Begin at the line below that holds "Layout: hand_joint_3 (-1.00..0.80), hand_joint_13" and end at the line that holds "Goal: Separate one", transcribing each line exactly and skipping any picture.
☆ ☆ ☆ ☆ ☆ ☆ ☆
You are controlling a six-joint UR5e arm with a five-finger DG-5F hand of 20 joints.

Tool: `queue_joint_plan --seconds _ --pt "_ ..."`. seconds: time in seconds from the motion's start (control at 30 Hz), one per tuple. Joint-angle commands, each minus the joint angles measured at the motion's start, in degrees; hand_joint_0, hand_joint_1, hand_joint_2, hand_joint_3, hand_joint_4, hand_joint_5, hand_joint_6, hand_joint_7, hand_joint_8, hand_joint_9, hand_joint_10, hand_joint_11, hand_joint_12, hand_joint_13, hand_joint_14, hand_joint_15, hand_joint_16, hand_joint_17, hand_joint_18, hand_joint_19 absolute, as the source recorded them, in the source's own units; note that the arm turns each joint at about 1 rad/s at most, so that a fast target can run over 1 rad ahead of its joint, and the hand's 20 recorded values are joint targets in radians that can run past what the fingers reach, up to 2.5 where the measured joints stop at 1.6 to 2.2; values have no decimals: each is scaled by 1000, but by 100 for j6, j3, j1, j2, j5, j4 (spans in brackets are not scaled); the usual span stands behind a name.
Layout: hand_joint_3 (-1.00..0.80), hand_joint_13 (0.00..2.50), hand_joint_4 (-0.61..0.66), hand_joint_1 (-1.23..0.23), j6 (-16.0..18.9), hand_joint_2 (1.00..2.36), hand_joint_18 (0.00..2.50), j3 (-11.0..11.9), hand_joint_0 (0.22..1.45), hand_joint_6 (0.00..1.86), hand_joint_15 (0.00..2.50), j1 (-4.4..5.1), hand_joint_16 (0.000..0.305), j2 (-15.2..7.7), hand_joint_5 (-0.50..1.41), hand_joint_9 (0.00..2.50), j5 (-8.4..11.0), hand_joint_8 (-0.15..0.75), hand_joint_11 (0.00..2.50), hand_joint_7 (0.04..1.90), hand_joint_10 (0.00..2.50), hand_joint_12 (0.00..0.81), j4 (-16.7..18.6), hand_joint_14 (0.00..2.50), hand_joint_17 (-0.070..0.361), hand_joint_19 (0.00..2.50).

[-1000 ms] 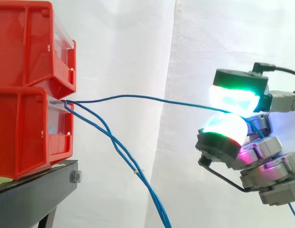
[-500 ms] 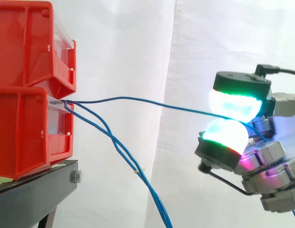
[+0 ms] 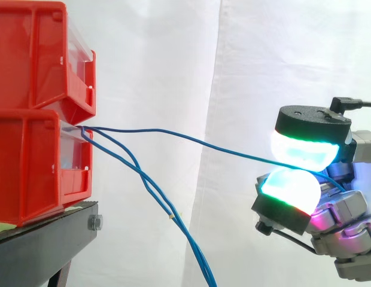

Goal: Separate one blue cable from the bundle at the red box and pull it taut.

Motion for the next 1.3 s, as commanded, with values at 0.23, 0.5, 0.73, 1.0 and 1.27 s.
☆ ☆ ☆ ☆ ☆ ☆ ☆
ANSWER AREA:
Layout: hand_joint_3 (-1.00..0.80), hand_joint_13 (0.00..2.50), hand_joint_4 (-0.61..0.66), hand_joint_1 (-1.23..0.23), j6 (-16.0..18.9), hand_joint_2 (1.00..2.36), hand_joint_18 (0.00..2.50), j3 (-11.0..11.9), hand_joint_0 (0.22..1.45), hand_joint_6 (0.00..1.86), hand_joint_15 (0.00..2.50), j1 (-4.4..5.1), hand_joint_16 (0.000..0.305), j2 (-15.2..7.7), hand_joint_5 (-0.50..1.41), hand_joint_9 (0.00..2.50), j5 (-8.4..11.0), hand_joint_8 (-0.15..0.75), hand_joint_11 (0.00..2.50), hand_joint_7 (0.04..1.90), hand_joint_10 (0.00..2.50), hand_joint_12 (0.00..0.81), j4 (-16.7..18.6), hand_joint_14 (0.00..2.50), hand_joint_17 (-0.070..0.361), hand_joint_19 (0.00..2.50).

[-1000 ms] 
[-500 ms] 
[+0 ms] 

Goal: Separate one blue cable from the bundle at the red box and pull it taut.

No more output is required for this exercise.